The team of “People’s Architect” tried to explore the potential of this remote corner of the park, highlighting the beauty of the water and the trees, making a comfortable access to the water and comfortable pedestrian trails, and laying special stress on the swan house that could potentially become the main point of attraction in this part of park. At the same time, the architects wanted to avoid using any heavy structures. At the concept stage, the experience of working with the Izmailovo Park came in very handy, even though that specific project was never implemented. In the Izmailovo Park project, the architects also focused on searching for the “genius loci” and yet-unexplored landscape zones. In addition, they also designed a nursery for domestic animals and birds.
The Maly Golitsynsky Pond gets circled by a pedestrian trail that separates it from the trees. The space next to the water gets wooden deck terraces, upon which the guests of the park can take a rest enjoying the surrounding scenery. Originally, these terraces were devised as cantilevered structures overhanging above the water but the technical restrictions of working in a park area stopped the architects from implementing this idea.

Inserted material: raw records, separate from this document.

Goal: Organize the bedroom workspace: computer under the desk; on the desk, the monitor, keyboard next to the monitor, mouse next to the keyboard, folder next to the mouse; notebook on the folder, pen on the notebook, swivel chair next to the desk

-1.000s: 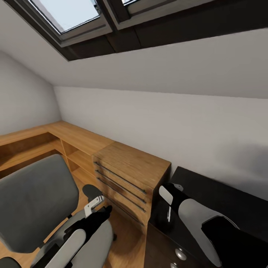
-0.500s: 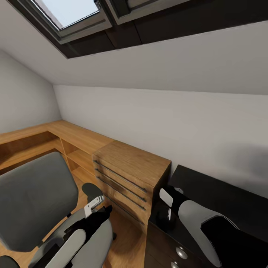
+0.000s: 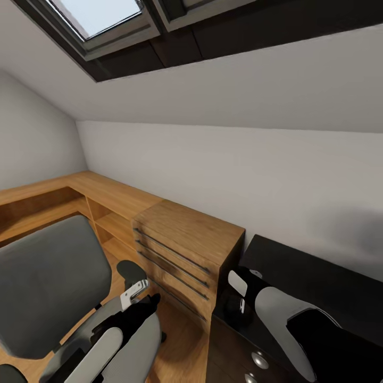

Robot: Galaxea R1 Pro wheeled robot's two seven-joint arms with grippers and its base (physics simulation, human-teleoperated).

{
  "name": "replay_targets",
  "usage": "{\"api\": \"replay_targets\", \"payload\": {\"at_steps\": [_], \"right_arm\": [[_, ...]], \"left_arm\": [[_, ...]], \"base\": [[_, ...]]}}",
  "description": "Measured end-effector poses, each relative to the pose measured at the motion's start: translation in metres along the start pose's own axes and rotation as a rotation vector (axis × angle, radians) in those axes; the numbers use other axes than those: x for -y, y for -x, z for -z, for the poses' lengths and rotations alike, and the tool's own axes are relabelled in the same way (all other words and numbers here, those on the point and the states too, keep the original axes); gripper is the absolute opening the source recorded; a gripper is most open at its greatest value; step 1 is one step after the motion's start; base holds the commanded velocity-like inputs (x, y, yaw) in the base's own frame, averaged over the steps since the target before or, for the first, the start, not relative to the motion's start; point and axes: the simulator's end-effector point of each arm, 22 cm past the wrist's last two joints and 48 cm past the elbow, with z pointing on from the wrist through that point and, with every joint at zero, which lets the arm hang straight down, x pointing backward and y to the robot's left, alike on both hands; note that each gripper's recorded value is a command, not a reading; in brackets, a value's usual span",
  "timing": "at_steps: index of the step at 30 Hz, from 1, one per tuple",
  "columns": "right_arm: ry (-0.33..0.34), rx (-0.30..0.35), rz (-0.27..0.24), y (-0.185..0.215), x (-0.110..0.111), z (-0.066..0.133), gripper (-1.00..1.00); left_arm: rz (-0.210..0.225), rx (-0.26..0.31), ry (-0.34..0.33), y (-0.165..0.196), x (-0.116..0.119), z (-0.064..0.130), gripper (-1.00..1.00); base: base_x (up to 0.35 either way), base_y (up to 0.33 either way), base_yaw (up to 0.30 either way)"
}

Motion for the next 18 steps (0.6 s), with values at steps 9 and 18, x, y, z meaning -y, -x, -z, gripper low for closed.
{"api": "replay_targets", "payload": {"at_steps": [9, 18], "right_arm": [[0.0, -0.001, -0.001, -0.0004, 0.0003, -0.0003, 1.0], [0.002, 0.0, -0.003, 0.0002, 0.0009, -0.0007, 1.0]], "left_arm": [[0.0, 0.001, 0.0, 0.0008, -0.0002, 0.0002, 1.0], [0.0, 0.002, 0.0, 0.0009, -0.0002, 0.0003, 1.0]], "base": [[0.0, 0.0, 0.0], [0.0, 0.0, 0.0]]}}
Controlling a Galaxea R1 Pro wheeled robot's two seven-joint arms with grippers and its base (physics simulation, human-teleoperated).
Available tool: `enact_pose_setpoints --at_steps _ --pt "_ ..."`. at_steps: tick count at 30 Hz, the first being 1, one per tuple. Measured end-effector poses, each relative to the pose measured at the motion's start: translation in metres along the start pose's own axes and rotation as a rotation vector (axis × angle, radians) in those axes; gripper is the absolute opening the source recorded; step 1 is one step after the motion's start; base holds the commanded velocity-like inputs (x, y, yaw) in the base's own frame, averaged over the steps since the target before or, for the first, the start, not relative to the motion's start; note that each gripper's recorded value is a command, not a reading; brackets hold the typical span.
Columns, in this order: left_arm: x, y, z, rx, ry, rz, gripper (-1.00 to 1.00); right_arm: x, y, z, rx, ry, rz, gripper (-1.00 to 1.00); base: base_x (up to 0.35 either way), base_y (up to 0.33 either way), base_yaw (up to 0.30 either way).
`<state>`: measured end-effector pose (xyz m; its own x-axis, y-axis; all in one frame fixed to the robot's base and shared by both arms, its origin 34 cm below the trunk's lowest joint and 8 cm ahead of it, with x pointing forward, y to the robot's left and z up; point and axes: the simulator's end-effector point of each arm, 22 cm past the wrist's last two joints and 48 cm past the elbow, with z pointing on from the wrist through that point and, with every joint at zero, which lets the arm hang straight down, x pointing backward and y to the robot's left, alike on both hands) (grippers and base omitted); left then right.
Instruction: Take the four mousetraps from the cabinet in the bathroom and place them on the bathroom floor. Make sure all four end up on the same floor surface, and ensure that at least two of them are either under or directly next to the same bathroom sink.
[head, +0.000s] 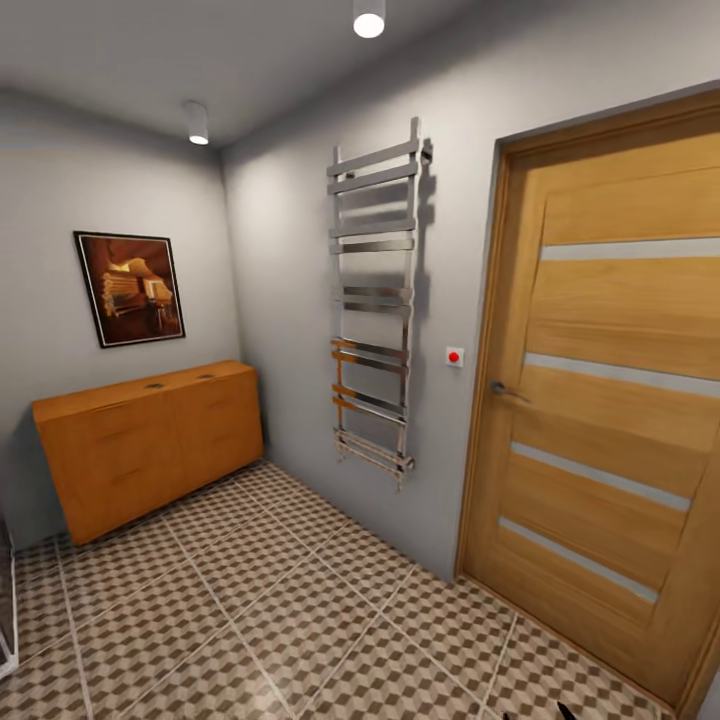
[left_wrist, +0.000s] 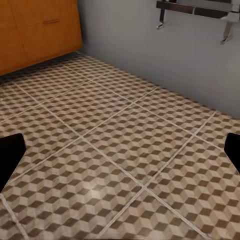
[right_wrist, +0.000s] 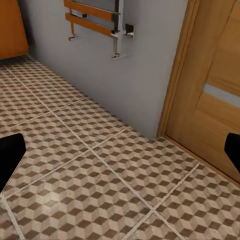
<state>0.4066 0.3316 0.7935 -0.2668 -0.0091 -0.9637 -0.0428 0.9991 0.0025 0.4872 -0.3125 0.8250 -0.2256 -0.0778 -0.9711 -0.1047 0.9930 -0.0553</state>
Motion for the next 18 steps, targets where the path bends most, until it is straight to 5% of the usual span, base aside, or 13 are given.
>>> enact_pose_setpoints --at_steps 18 --pt "0.0000 0.0000 0.0000 0.000 0.000 0.000 1.00 0.0000 0.0000 0.0000 0.000 0.000 0.000 1.00 0.000 0.000 0.290"
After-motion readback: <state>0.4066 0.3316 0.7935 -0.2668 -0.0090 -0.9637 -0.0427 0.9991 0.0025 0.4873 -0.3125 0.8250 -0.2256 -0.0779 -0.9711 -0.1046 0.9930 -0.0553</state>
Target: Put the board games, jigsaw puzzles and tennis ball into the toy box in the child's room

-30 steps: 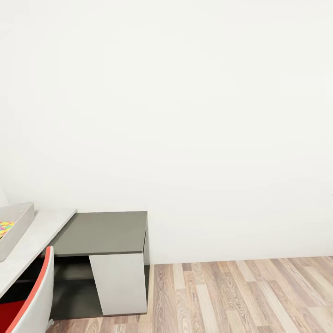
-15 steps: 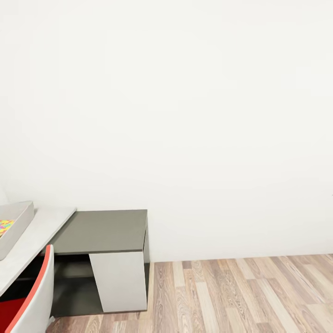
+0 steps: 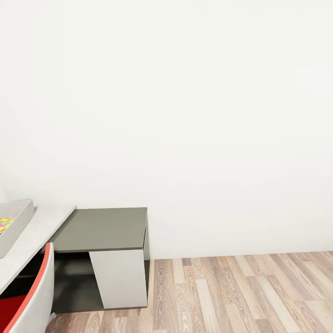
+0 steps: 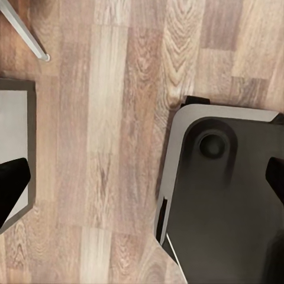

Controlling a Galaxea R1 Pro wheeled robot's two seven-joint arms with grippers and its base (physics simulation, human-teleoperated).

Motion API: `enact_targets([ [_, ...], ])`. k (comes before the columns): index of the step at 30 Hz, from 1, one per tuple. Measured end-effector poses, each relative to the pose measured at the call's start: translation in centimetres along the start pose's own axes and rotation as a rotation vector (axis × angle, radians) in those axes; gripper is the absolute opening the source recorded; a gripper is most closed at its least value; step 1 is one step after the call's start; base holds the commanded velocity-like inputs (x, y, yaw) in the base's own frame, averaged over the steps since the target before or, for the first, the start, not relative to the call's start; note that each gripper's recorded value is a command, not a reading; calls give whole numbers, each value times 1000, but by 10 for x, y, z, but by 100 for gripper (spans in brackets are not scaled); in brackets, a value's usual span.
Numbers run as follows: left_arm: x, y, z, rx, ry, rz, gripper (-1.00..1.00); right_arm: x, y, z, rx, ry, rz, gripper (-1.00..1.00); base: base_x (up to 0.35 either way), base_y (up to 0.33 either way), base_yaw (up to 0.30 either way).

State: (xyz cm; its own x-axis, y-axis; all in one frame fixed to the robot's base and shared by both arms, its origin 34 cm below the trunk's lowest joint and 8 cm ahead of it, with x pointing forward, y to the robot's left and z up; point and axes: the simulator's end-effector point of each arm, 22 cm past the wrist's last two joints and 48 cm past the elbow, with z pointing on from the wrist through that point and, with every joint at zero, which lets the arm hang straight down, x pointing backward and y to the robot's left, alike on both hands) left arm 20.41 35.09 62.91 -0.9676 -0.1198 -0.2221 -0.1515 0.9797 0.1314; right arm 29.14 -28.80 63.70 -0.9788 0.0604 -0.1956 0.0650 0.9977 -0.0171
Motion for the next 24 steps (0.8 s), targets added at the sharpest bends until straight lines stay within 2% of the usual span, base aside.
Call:
enact_targets([
  [7, 0, 0, 0, 0, -1, 1, 100, 15, 7, 0, -9, 18, 2, 100, 0, 0, 0],
  [24, 0, 0, 0, -1, -1, -1, 100, 16, 7, 0, -9, 20, 0, 100, 0, 0, 0],
])
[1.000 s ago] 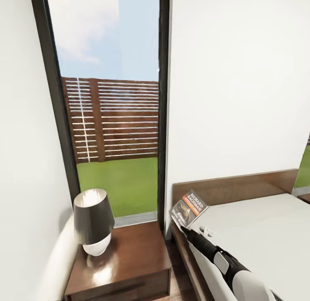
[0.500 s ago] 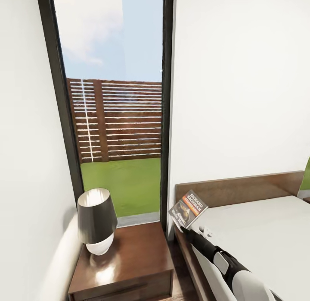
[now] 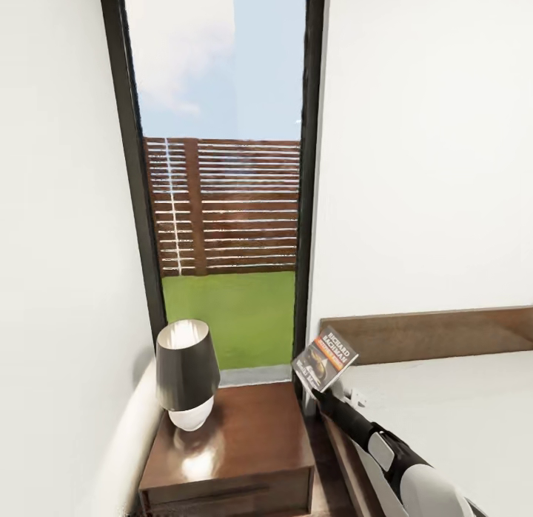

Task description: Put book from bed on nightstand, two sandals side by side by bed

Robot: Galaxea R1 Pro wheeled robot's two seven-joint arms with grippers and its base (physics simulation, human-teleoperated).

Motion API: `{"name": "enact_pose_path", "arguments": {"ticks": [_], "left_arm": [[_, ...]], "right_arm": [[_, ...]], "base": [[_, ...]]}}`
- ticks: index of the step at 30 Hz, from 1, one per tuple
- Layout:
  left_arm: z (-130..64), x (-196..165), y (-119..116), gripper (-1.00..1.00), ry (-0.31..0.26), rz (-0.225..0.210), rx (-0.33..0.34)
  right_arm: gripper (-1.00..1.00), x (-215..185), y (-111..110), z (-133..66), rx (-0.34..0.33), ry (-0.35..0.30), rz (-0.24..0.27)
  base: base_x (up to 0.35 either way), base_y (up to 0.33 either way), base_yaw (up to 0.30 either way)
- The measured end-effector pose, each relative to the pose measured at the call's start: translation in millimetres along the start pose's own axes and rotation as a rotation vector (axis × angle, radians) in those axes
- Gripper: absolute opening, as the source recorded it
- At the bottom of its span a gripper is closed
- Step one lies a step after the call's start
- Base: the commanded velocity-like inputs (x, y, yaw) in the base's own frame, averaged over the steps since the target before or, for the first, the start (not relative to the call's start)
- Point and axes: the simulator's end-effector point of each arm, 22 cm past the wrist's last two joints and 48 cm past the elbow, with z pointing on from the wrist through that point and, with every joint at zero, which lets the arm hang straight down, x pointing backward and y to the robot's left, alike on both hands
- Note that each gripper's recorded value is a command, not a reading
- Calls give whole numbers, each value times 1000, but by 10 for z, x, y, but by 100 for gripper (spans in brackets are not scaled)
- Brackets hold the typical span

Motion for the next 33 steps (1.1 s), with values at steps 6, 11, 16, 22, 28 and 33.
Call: {"name": "enact_pose_path", "arguments": {"ticks": [6,11,16,22,28,33], "left_arm": [[0,-38,0,100,-16,-2,0],[0,-48,2,100,-22,-3,0],[-1,-49,0,100,-23,-3,0],[-1,-49,-3,100,-24,-3,1],[-1,-57,-8,100,-26,3,2],[-1,-57,-9,100,-26,9,2]], "right_arm": [[-100,-17,-17,-8,3,-2,-2],[-100,-43,-28,-15,5,-6,-6],[-100,-78,-29,-16,5,-12,-12],[-100,-108,-33,-20,6,-19,-13],[-100,-120,-36,-22,6,-21,-13],[-100,-119,-37,-23,7,-21,-13]], "base": [[0,0,284],[0,0,291],[0,-2,293],[11,-116,293],[24,-118,294],[7,-36,279]]}}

As a result, one embankment stretches almost the entire length of the free side of the pond across from the restaurant and the swan house. Two other embankments of a smaller size are situated on the capes at the transition to the Major Pond – their shape resembles tree leaves. Almost everywhere, there are cascading stairs, sitting on which, one can hang down his legs almost down to the water. Some of the embankments are protected by weightless fences of impact-proof duplex glass. A similar combination – namely, that of wooden boardwalks and translucent fences – was used in the “Zaryadye” hovering bridge. The terraces are already equipped with benches and backlights; soon, there will be flowerbeds as well.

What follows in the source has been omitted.